* _The task_:
Your task is to copy the lines of the data below from the line holding "<point>211,121</point>" through the line holding "One camera frame follows, with", inclusive, exactly and with nothing added.

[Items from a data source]
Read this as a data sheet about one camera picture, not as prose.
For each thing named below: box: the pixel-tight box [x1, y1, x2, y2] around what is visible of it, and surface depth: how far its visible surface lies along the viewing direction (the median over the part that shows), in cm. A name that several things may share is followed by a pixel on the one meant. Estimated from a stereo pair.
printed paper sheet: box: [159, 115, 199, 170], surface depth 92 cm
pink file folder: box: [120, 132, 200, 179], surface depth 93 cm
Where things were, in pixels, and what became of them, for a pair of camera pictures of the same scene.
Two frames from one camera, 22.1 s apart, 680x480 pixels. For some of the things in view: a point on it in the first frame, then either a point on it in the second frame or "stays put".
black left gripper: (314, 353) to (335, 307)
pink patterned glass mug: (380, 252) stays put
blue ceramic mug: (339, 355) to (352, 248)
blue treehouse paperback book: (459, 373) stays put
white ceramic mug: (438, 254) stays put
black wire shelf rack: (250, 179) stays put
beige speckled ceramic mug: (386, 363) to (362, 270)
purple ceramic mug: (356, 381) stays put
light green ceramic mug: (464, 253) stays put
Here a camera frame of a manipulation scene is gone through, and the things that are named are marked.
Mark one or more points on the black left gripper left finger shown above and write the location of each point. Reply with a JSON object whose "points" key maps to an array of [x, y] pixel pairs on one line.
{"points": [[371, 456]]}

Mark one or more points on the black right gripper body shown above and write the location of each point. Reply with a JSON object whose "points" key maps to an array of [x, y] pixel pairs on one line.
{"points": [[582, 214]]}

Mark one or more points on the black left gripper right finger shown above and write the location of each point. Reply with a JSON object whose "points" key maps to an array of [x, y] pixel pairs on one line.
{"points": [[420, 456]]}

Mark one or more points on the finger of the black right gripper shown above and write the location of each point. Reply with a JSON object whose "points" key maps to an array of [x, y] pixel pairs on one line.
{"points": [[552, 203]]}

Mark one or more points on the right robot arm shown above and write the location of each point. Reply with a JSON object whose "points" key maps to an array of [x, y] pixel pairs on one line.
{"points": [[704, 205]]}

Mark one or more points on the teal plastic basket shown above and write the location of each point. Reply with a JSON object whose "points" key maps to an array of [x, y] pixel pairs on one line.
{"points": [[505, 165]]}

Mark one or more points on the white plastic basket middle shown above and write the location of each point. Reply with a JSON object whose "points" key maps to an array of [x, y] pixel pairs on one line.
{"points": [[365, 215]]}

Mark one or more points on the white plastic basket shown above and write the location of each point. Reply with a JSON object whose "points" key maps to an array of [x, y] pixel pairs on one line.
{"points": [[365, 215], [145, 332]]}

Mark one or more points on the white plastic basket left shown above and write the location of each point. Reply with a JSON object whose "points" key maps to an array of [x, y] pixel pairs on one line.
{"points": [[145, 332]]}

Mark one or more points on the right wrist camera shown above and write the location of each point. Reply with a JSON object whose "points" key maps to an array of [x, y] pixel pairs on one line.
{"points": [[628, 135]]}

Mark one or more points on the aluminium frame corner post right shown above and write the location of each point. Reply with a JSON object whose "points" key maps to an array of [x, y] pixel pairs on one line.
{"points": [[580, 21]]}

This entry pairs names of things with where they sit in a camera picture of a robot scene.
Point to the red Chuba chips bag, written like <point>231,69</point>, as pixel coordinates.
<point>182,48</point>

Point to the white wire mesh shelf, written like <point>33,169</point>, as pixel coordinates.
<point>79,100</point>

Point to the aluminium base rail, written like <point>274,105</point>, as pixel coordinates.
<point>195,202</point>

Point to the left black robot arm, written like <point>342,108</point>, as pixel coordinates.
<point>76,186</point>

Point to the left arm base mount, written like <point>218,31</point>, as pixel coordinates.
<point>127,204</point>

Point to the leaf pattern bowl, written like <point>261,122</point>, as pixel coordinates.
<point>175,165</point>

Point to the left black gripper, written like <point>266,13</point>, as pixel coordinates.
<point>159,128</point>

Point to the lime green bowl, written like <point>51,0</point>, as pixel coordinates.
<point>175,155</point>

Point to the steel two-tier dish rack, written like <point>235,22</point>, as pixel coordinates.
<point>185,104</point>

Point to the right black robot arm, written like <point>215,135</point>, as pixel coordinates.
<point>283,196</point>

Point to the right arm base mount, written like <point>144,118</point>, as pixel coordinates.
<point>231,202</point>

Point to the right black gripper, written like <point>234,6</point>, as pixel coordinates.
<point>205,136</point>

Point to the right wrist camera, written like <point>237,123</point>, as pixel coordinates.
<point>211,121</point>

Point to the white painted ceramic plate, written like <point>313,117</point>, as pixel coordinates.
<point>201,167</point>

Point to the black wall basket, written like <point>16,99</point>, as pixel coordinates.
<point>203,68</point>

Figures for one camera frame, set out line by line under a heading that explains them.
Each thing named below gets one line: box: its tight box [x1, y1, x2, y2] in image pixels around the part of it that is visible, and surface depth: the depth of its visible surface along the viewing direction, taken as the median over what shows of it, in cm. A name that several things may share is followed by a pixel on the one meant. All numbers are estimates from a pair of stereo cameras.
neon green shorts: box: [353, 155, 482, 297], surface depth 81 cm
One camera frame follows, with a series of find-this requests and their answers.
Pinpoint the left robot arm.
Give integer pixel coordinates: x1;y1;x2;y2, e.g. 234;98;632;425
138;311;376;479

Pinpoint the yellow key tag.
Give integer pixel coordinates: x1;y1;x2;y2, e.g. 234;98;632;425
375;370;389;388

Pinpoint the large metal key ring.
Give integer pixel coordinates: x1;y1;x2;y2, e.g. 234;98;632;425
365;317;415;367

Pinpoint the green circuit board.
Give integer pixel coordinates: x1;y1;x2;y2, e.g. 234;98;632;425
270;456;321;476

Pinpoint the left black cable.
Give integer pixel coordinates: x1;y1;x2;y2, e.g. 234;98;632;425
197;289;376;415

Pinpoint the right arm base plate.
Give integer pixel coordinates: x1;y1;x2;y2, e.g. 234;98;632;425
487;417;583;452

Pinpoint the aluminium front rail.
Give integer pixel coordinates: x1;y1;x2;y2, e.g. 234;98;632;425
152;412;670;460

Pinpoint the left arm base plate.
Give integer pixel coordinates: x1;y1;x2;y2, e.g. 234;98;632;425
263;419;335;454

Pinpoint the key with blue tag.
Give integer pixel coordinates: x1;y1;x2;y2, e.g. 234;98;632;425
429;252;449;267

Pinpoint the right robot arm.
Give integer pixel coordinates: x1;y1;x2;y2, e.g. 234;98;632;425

* _Answer to the exercise_:
<point>211,121</point>

Point to the white painted ceramic plate, written like <point>313,117</point>, as pixel coordinates.
<point>201,167</point>

Point to the black wall basket, written like <point>16,99</point>, as pixel coordinates.
<point>203,68</point>

Figures for one camera frame, set out line by line under a heading that explains them.
Each thing named below gets one line: box: its tight box [x1, y1, x2, y2] in image pixels around the part of it that is visible, and surface depth: the depth of its visible surface along the viewing direction, taken as the median over what shows of it, in cm. A name that several things may share is followed by a pixel on the one meant. All numbers are estimates from a pair of stereo cameras.
neon green shorts: box: [353, 155, 482, 297], surface depth 81 cm
One camera frame follows, with a series of find-this requests and their answers.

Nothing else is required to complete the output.